Helping Drug Development? SiRNA Is the Drug
Applying genomics to drug development usually means developing a tool or technology useful in learning something about a new compound with therapeutic potential. But what if that tool is also the therapeutic agent? It just so happens that this is the case with RNA interference, and in recent months several groups of researchers in academia and industry have begun making significant progress in pushing siRNA-based therapeutics into the clinic.
That a short interfering strand of RNA can be induced to knock down the expression of a troublesome gene implicated in a disease is an established fact. But the hard part in turning siRNAs into drugs has been in delivering the reagent to where it’s needed in the body to treat the disease. SiRNAs in the bloodstream tend to be picked up quite rapidly by the kidneys and destroyed, and even if the reagent manages to escape the clutches of the kidneys it still must pass through cell membranes to reach the mRNAs it’s designed to knock down.
But scientists at Alnylam Pharmaceuticals in Cambridge, Mass., have developed one approach to systematically delivering siRNA reagents to the body intravenously. In a paper published last November in Nature, Alnylam scientists described how chemically modified siRNAs were able to silence a gene in mice expressed in the liver and intestine that encodes for apolipoprotein B, a protein associated with high cholesterol.

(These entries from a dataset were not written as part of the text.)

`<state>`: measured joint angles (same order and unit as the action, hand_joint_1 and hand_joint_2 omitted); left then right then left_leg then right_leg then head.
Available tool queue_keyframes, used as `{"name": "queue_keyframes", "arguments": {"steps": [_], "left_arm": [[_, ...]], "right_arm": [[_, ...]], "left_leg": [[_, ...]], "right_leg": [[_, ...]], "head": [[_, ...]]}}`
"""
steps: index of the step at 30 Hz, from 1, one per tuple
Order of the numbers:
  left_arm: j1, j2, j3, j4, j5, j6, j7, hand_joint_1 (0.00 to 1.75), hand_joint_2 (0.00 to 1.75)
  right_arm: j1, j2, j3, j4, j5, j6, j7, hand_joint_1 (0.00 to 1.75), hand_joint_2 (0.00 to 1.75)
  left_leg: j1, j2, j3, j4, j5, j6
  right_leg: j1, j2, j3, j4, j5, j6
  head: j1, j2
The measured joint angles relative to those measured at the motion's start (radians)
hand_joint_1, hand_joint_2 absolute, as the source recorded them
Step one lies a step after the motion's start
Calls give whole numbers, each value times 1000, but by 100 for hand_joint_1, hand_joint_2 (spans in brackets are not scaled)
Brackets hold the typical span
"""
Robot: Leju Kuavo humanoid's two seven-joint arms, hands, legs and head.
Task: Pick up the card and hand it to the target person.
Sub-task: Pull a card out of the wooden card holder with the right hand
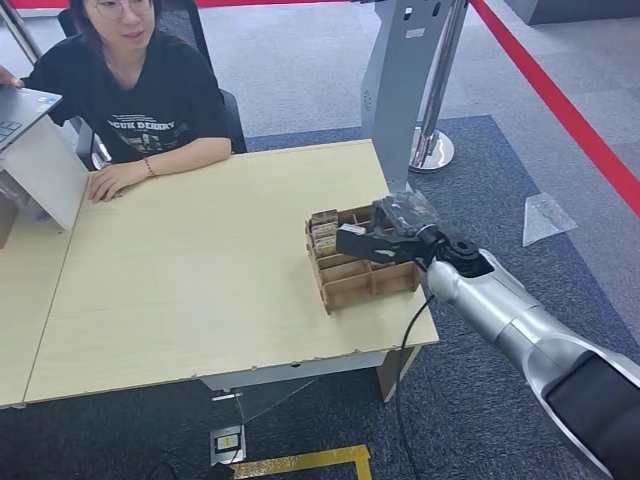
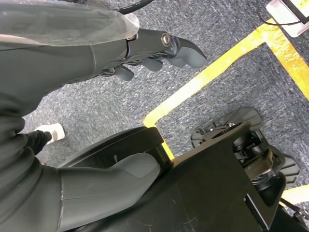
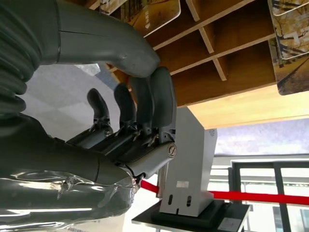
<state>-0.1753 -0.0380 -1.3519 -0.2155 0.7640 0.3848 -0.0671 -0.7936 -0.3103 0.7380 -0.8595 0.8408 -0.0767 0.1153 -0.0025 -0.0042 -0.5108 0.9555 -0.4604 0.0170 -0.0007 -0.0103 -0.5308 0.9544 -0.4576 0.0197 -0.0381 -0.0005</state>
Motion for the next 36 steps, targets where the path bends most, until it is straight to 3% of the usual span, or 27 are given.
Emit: {"name": "queue_keyframes", "arguments": {"steps": [4,6,10,12,19,26,36], "left_arm": [[0,0,0,0,0,0,0,0,175],[0,0,0,0,0,0,0,0,175],[0,0,0,0,1,1,0,0,175],[0,0,0,0,1,1,0,0,175],[0,0,0,0,5,1,0,0,175],[1,1,0,0,5,2,-1,0,175],[1,1,0,0,8,4,-3,0,175]], "right_arm": [[0,3,0,6,1,0,0,151,175],[0,4,1,9,2,0,0,142,175],[0,7,3,15,3,1,0,106,175],[0,9,4,18,3,1,0,102,175],[0,13,11,25,3,5,-3,103,175],[-1,18,17,36,3,6,-14,129,175],[-6,25,22,49,2,8,-19,126,175]], "left_leg": [[0,0,0,0,0,0],[0,0,0,0,0,0],[0,0,0,0,0,0],[0,0,0,0,0,0],[0,0,0,0,0,0],[0,0,0,0,0,0],[0,0,0,0,0,0]], "right_leg": [[0,0,0,0,0,0],[0,0,0,0,0,0],[0,0,0,0,0,0],[0,0,0,0,0,0],[0,0,0,0,0,0],[0,0,0,0,0,0],[0,0,0,0,0,0]], "head": [[0,0],[0,0],[0,0],[0,0],[0,0],[0,0],[0,0]]}}
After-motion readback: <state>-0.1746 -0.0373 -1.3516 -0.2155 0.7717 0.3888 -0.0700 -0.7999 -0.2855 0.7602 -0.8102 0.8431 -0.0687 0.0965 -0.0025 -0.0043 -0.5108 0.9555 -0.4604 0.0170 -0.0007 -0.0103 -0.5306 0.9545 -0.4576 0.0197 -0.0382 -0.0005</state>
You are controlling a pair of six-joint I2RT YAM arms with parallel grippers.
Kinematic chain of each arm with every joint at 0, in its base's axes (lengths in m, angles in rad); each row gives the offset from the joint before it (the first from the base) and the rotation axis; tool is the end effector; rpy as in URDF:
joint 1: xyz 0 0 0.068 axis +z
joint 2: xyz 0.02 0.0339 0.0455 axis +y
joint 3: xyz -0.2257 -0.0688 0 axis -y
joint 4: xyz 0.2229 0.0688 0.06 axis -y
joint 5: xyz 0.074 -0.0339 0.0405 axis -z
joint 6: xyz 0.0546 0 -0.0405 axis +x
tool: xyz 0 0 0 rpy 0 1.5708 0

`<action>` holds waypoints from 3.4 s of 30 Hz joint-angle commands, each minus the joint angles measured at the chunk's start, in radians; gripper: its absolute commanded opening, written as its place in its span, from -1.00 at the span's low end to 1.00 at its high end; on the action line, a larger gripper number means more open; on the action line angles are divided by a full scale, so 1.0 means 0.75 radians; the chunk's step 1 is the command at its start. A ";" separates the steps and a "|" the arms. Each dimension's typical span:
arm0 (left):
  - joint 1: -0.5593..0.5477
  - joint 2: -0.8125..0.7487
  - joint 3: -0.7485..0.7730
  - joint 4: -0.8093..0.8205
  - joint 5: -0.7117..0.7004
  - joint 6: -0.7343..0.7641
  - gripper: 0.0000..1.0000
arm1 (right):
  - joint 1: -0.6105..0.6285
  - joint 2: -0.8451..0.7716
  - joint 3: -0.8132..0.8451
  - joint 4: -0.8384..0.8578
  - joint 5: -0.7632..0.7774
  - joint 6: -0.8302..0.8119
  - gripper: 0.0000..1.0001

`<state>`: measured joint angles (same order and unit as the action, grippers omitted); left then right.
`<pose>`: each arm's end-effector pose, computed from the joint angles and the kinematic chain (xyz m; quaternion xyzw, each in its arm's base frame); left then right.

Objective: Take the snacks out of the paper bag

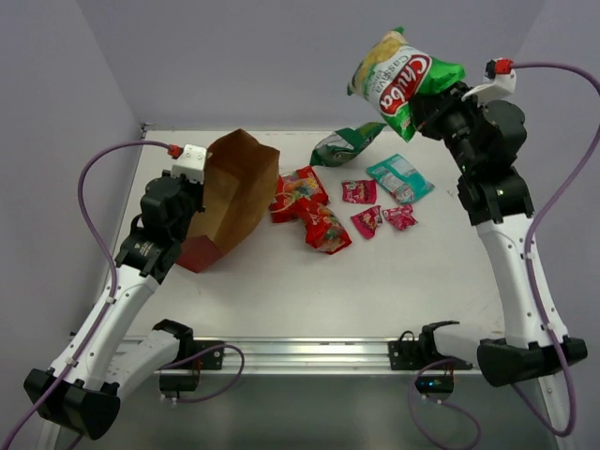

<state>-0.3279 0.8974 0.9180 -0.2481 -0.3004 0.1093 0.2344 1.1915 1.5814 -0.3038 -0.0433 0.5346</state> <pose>0.2170 -0.0568 0.3261 0.0769 0.7758 0.0493 0.6244 0.2405 0.0599 0.4744 0.0853 0.6706 0.2899 0.6774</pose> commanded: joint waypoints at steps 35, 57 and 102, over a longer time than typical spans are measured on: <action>0.071 0.200 0.306 0.063 -0.019 -0.295 -1.00 | -0.619 0.644 -0.273 0.131 0.090 0.447 0.98; 0.562 0.726 0.596 0.079 0.499 -0.545 -1.00 | -0.345 -0.494 -0.975 -0.014 -0.278 0.216 0.98; 0.231 -0.366 0.868 -0.598 0.087 -0.285 1.00 | -0.086 -1.091 -0.131 -0.458 0.168 -0.463 0.98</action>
<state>-0.1429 0.6323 1.5475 -0.6651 -0.2325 -0.1337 0.1501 0.4263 1.5089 -0.7120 0.0296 0.2714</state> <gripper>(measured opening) 0.997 0.990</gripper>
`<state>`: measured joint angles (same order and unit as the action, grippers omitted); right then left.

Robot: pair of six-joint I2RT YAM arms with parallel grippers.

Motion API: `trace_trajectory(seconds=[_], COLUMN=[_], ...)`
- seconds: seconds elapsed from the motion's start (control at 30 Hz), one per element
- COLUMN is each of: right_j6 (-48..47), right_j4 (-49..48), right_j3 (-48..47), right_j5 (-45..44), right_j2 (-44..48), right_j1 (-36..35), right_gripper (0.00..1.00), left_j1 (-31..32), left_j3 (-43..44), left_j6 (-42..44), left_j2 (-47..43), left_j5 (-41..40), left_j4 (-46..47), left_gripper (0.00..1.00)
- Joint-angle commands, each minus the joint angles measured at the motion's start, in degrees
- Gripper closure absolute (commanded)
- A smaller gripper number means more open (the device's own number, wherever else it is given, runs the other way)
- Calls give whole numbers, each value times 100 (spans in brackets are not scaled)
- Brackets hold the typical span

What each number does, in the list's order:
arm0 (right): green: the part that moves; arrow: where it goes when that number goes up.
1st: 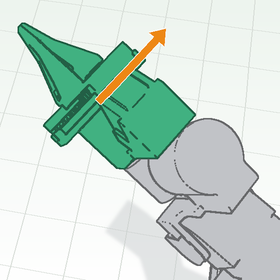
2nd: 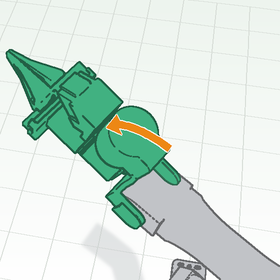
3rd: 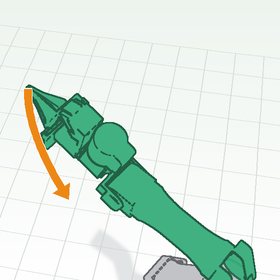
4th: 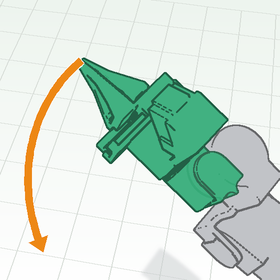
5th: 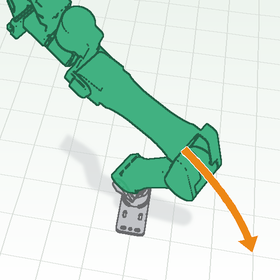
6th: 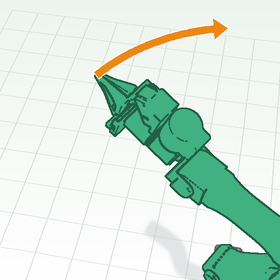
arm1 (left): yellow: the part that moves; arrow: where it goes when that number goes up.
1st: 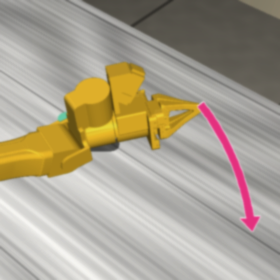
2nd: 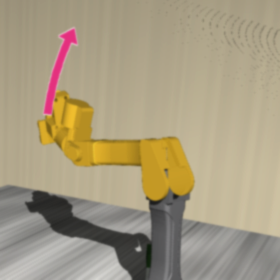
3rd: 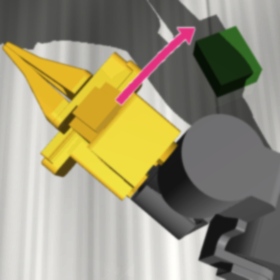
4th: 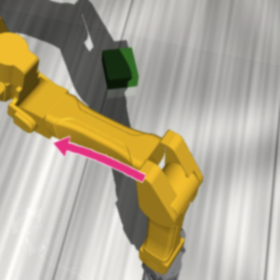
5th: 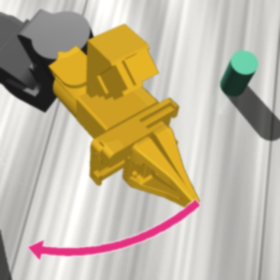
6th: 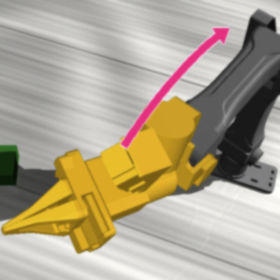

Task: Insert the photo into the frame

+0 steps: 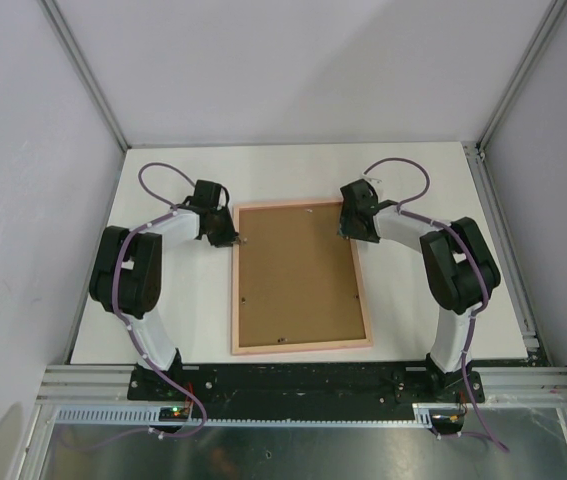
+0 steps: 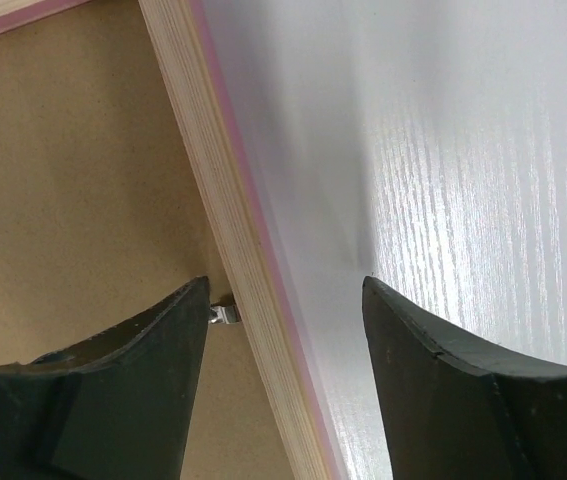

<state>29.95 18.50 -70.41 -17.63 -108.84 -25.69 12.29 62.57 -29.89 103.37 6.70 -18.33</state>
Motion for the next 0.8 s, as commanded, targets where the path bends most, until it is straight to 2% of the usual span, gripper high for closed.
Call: trace_trajectory(seconds=[0.0,0.27,0.43,0.6,0.77], right_j6=[27,-50,-107,-120,-188], right_j4=[145,125,19,-24,-163], right_j3=[-31,-10,141,422,883], right_j5=[94,245,438,585,695], right_j2=[244,496,784,1079,1349], right_j1=[-16,17,34,56,78], right_gripper=[32,27,26,28,31], left_j1=[-82,-91,-87,-42,100], left_j3=[217,328,356,445,585], left_j6=[228,554,726,921,1140], left_j2=[-140,-516,-609,-517,-323], left_j5=[100,-139,-147,-153,-576], left_j4=[102,106,107,98,-26], left_gripper=[96,70,58,48,39])
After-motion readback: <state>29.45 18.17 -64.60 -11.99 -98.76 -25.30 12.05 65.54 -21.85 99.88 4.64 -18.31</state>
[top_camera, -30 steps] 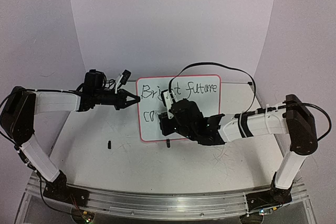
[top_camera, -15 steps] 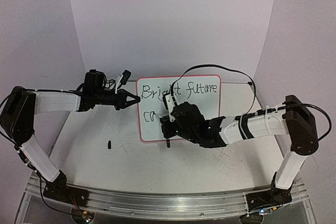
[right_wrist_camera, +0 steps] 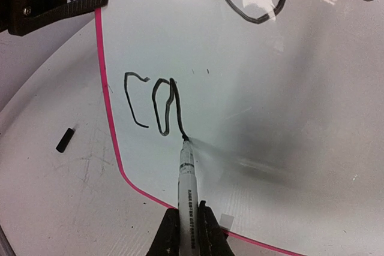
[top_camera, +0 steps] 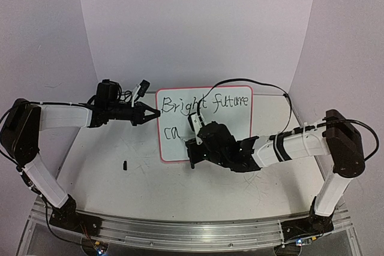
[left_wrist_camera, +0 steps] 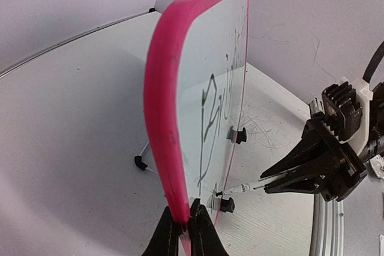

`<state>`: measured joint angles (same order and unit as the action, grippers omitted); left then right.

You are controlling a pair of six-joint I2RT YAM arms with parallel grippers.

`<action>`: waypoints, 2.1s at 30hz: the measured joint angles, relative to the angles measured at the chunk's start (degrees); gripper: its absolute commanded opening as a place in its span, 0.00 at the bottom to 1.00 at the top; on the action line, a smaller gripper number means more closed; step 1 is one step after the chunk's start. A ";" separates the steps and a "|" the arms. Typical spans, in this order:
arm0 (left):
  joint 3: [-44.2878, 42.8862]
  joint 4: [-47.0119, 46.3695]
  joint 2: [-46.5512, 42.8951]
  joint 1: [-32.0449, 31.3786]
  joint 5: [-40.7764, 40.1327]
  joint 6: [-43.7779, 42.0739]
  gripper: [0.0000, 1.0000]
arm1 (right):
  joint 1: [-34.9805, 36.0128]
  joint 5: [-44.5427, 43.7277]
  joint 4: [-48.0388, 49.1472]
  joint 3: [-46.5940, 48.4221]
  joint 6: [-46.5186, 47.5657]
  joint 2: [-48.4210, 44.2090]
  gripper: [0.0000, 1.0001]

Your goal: Write a sentence on the whiteboard

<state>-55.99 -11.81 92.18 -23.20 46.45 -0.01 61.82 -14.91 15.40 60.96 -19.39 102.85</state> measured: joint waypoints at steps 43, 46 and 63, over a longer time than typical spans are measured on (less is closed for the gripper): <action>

To do this, researchers led by Hans-Peter Vornlocher at Alnylam’s Kulmbach, Germany-based lab modified the siRNAs using a technology licensed from Isis Pharmaceuticals, and coupled the siRNAs to a cholesterol molecule that helps protect the reagent from elimination by the kidney and promotes cell uptake. According to Nagesh Mahanthappa, Alnylam’s senior director for business development and strategy, this strategy shows particular promise for diseases associated with the liver, such as hepatitis C, and metabolic disorders.
Meanwhile, at Sirna Therapeutics, headquartered in San Francisco, researchers have developed analogous strategies for modifying siRNAs to improve their pharmacokinetic properties, as well as a method for coupling an siRNA reagent to a lipid-based nanoparticle that can target hepatocytes quite efficiently, according to Barry Polisky, Sirna’s senior vice president for research and CSO. In addition, Sirna is developing a topical drug delivery system that the company hopes will prove useful in targeting a gene that when silenced, prevents unwanted hair growth.